In mammals, as PER and CRY proteins accumulate, they dimerize, enter the nucleus, and inhibit CLOCK:BMAL1 activity, forming the negative feedback loop that is central to circadian timekeeping (Sehgal et al., 1994; Meyer et al., 2006; Lee et al., 1999). In contrast to Drosophila, mammalian CRY proteins (CRY1 and CRY2) do not function as photoreceptors. Instead, they are essential components of the negative feedback arm, acting directly as transcriptional repressors (Griffin et al., 1999; Kume et al., 1999; Patke et al., 2020). In the mammalian circadian clock, CRY proteins essentially replace tim and partner with PER proteins to form repressor complexes that drive rhythmic gene expression (Yagita et al., 2002; Siepka et al., 2007; Brenna et al., 2019; Figure 1B).
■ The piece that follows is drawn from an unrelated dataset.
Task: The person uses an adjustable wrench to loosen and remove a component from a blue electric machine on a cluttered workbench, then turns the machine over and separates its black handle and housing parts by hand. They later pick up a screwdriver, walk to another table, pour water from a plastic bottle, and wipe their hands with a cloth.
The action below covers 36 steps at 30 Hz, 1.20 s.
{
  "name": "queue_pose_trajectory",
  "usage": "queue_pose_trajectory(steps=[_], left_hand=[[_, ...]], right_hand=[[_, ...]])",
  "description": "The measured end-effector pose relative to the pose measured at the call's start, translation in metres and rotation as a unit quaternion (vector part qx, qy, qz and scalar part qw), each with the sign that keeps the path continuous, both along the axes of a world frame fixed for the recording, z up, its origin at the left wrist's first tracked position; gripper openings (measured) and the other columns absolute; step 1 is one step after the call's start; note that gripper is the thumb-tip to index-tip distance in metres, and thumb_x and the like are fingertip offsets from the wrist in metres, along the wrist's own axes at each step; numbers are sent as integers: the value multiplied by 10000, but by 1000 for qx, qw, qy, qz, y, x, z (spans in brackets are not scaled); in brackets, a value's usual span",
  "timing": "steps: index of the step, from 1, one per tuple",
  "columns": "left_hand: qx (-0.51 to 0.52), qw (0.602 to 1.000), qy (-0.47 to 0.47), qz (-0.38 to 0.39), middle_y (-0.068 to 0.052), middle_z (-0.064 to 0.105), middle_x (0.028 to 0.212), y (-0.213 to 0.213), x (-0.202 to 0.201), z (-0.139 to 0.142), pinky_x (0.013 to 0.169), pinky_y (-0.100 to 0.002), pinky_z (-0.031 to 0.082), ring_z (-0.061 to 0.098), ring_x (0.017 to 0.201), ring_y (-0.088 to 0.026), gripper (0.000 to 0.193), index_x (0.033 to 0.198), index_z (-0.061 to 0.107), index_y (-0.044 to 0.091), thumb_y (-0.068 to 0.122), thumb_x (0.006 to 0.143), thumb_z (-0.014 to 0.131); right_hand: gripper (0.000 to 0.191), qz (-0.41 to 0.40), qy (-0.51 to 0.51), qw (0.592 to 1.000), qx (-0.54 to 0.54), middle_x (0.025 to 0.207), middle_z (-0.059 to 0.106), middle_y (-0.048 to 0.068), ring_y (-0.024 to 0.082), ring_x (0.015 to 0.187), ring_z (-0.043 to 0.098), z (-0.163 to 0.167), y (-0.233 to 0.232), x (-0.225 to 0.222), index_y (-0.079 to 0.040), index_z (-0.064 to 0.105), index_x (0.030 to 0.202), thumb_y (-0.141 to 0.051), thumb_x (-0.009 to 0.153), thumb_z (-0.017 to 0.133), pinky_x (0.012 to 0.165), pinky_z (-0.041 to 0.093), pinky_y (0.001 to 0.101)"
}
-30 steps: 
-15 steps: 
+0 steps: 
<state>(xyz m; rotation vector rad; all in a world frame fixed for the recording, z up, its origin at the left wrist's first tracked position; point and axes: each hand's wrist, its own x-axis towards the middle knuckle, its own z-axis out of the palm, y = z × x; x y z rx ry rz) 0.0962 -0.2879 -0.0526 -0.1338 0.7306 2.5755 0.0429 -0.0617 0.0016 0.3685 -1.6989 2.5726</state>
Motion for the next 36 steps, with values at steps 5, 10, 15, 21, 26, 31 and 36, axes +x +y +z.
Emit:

Additional feedback loops exist to enhance the stability and precision of circadian oscillations. One key loop involves the orphan nuclear receptor REV-ERBα and ROR genes, whose expression is activated by the CLOCK:BMAL1 complex and feeds back to repress BMAL1 transcription (Preitner et al., 2002; Cho et al., 2012; Stojkovic et al., 2014; Lowrey and Takahashi, 2011). This secondary loop influences the amplitude and phase of clock gene expression. REV-ERBα expression is rhythmic, peaking when PER levels are low, and is disrupted in CLOCK, PER1/2, or CRY1/2 mutant mice–highlighting its dependence on the core feedback loop (Preitner et al., 2002). Importantly, along with other clock proteins, REV-ERBα is subject to ubiquitin-dependent degradation by E3 ubiquitin ligases such as FBXW7 and UBE3A (Gossan et al., 2014; Zhao et al., 2016), as discussed in more detail in Section “4 E3 ligases and deubiquitinating enzymes in circadian regulation.”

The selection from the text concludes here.